I have a local directory named as input_files, so I have placed a sample_1.CSV file in that directory. You can see content of that file using below command
- cat /root/bigdataprogrammers/input_files/sample_1.csv
It will show the file content:-
Step 2: Copy CSV to HDFS
Run Below commands in the shell for initial setup.
First, create a Hdfs directory ld_csv_hv and ip directory inside that using below command.
- hadoop fs -mkdir bdp/ld_csv_hv
- hadoop fs -mkdir bdp/ld_csv_hv/ip
Put the file in Hdfs using below command
- hadoop fs -put /root/bigdataprogrammers/input_files/sample_1.csv bdp/ld_csv_hv/ip/
Check whether file is available in Hdfs or not using below command
- hadoop fs -ls bdp/ld_csv_hv/ip/
NOTE: – For me, the default Hdfs directory is /user/root/
Step 3: Create Hive Table and Load data
Now you have file in Hdfs, you just need to create an external table on top of it.

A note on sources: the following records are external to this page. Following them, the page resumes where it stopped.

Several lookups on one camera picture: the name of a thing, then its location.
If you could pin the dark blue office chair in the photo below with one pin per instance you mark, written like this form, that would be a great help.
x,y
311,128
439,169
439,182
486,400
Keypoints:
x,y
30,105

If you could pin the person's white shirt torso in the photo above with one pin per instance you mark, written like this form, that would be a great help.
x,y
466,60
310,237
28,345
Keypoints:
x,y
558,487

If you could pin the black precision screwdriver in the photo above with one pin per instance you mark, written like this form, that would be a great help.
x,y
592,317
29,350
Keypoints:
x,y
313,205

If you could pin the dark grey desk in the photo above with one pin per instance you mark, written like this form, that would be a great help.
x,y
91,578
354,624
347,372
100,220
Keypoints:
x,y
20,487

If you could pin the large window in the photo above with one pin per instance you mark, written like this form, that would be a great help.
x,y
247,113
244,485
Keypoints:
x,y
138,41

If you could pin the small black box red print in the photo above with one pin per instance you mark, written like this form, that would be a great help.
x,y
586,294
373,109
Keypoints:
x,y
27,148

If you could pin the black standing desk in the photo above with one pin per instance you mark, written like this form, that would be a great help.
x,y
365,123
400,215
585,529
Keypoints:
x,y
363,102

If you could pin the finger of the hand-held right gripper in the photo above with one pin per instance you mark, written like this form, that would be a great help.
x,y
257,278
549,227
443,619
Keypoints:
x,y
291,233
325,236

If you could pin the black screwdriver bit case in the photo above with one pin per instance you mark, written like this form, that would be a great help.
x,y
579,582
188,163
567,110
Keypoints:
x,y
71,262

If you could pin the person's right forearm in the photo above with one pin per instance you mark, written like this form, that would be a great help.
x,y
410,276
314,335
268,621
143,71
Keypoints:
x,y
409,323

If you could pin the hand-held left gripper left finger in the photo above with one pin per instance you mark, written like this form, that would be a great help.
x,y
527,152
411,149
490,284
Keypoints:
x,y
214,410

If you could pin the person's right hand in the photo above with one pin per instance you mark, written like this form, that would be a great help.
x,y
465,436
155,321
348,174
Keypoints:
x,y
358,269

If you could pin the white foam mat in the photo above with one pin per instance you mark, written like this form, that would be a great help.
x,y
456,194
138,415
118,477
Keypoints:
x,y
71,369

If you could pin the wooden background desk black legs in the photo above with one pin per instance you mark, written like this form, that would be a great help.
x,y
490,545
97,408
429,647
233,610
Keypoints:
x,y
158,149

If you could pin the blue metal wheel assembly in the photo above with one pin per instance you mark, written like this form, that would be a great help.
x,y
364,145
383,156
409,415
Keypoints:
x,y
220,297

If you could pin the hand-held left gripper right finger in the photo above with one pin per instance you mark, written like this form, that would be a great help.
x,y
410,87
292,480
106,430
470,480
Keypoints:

Use below hive scripts to create an external table csv_table in schema bdp. Run below script in hive CLI.
CREATE SCHEMA IF NOT EXISTS bdp; CREATE EXTERNAL TABLE IF NOT EXISTS bdp.hv_csv_table (id STRING,Code STRING) ROW FORMAT DELIMITED FIELDS TERMINATED BY ',' STORED AS TEXTFILE LOCATION 'hdfs://sandbox.hortonworks.com:8020/user/root/bdp/ld_csv_hv/ip';
Step 4: Verify data
Please check whether CSV data is showing in a table or not using below command.
- select * from bdp.hv_csv_table;
CSV is the most used file format. It stores data as comma separated that’s why we have used comma separated in Fields terminated By option while the hive table creation.